■ **Activity**
Aside from the pictures, copy the listing exactly.

■ **Material for the task**
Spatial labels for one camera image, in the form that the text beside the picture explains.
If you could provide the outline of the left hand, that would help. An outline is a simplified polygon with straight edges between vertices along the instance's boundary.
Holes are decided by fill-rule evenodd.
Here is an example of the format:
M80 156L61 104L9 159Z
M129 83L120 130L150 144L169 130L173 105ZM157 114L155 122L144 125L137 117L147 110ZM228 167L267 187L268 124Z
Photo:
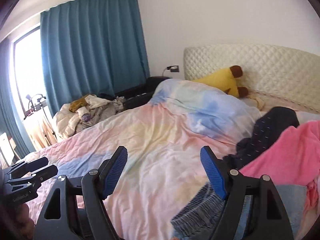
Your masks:
M29 216L29 206L24 203L14 208L10 214L14 239L33 239L35 223Z

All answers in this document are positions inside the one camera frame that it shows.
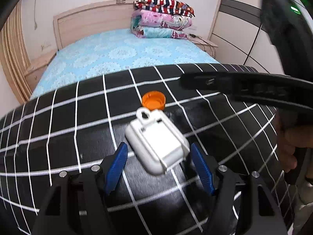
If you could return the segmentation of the white sleeve right forearm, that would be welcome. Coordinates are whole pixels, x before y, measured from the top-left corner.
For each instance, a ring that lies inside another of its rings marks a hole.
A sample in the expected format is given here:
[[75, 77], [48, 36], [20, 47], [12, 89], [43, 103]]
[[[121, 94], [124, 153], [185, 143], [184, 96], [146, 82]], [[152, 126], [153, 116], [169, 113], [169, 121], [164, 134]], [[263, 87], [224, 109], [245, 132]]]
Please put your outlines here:
[[312, 214], [312, 179], [304, 178], [298, 187], [292, 234], [298, 234]]

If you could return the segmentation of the person right hand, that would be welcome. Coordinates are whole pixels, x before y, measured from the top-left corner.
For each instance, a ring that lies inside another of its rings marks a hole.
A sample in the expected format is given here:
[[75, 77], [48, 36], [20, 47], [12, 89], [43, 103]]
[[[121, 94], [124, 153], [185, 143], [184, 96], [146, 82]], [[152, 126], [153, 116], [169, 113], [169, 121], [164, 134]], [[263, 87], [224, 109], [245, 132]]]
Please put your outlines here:
[[275, 130], [277, 133], [277, 152], [282, 169], [289, 172], [297, 167], [293, 155], [296, 147], [312, 149], [312, 126], [283, 129], [279, 112], [275, 114]]

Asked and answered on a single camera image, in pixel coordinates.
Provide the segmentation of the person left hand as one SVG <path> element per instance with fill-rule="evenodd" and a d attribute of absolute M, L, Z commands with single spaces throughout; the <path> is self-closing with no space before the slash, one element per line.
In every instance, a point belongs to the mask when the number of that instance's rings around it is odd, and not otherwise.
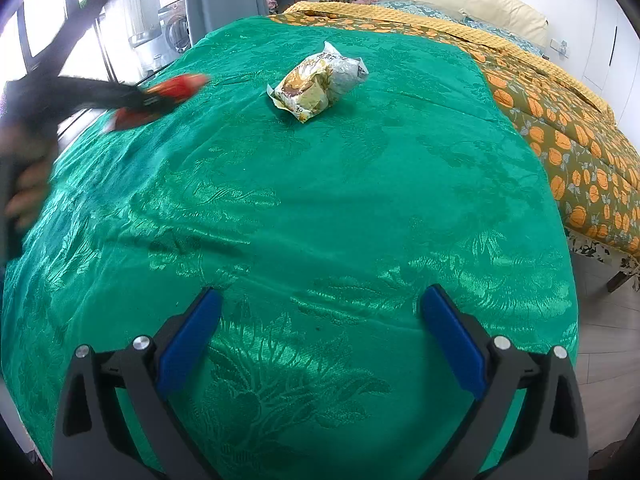
<path fill-rule="evenodd" d="M 10 184 L 11 193 L 3 214 L 15 221 L 17 232 L 24 234 L 38 220 L 49 195 L 58 140 L 29 133 L 19 124 L 2 126 L 1 154 L 12 155 L 23 166 Z"/>

■ **Solution to the exercise**
Spatial labels for one camera image, in the form that the text beside the picture explains.
If you could provide the outline of the left hand, that would help. An outline is a simplified polygon with straight edges between vertices along the instance's boundary.
Holes are decided by fill-rule evenodd.
Here is an example of the format:
M80 156L61 104L9 159Z
M129 83L120 130L150 144L169 130L173 105ZM157 114L155 122L144 125L137 117L147 110ZM228 167L267 187L268 124Z
Photo:
Your masks:
M29 216L29 206L24 203L14 208L10 214L14 239L33 239L35 223Z

All answers in this document are positions inside the one camera frame that it shows.
If you could return the segmentation of the white sleeve right forearm, that would be welcome. Coordinates are whole pixels, x before y, measured from the top-left corner.
For each instance, a ring that lies inside another of its rings marks a hole.
A sample in the expected format is given here:
[[75, 77], [48, 36], [20, 47], [12, 89], [43, 103]]
[[[121, 94], [124, 153], [185, 143], [184, 96], [146, 82]], [[152, 126], [153, 116], [169, 113], [169, 121], [164, 134]], [[263, 87], [224, 109], [245, 132]]]
Please put your outlines here:
[[312, 214], [312, 179], [304, 178], [298, 187], [292, 234], [298, 234]]

If you could return the segmentation of the person right hand, that would be welcome. Coordinates are whole pixels, x before y, measured from the top-left corner.
For each instance, a ring that lies inside another of its rings marks a hole.
A sample in the expected format is given here:
[[75, 77], [48, 36], [20, 47], [12, 89], [43, 103]]
[[[121, 94], [124, 153], [185, 143], [184, 96], [146, 82]], [[152, 126], [153, 116], [169, 113], [169, 121], [164, 134]], [[263, 87], [224, 109], [245, 132]]]
Please put your outlines here:
[[275, 130], [277, 133], [277, 152], [282, 169], [289, 172], [297, 167], [293, 155], [296, 147], [312, 149], [312, 126], [283, 129], [279, 112], [275, 114]]

Asked and answered on a single camera image, in pixel coordinates.
Provide the segmentation of the person left hand as one SVG <path> element per instance with fill-rule="evenodd" and a d attribute of absolute M, L, Z commands with single spaces throughout; the <path> is self-closing with no space before the slash, one element per line.
In every instance, a point belongs to the mask when the number of that instance's rings around it is odd, and not otherwise.
<path fill-rule="evenodd" d="M 10 184 L 11 193 L 3 214 L 15 221 L 17 232 L 24 234 L 38 220 L 49 195 L 58 140 L 29 133 L 19 124 L 2 126 L 1 154 L 12 155 L 23 166 Z"/>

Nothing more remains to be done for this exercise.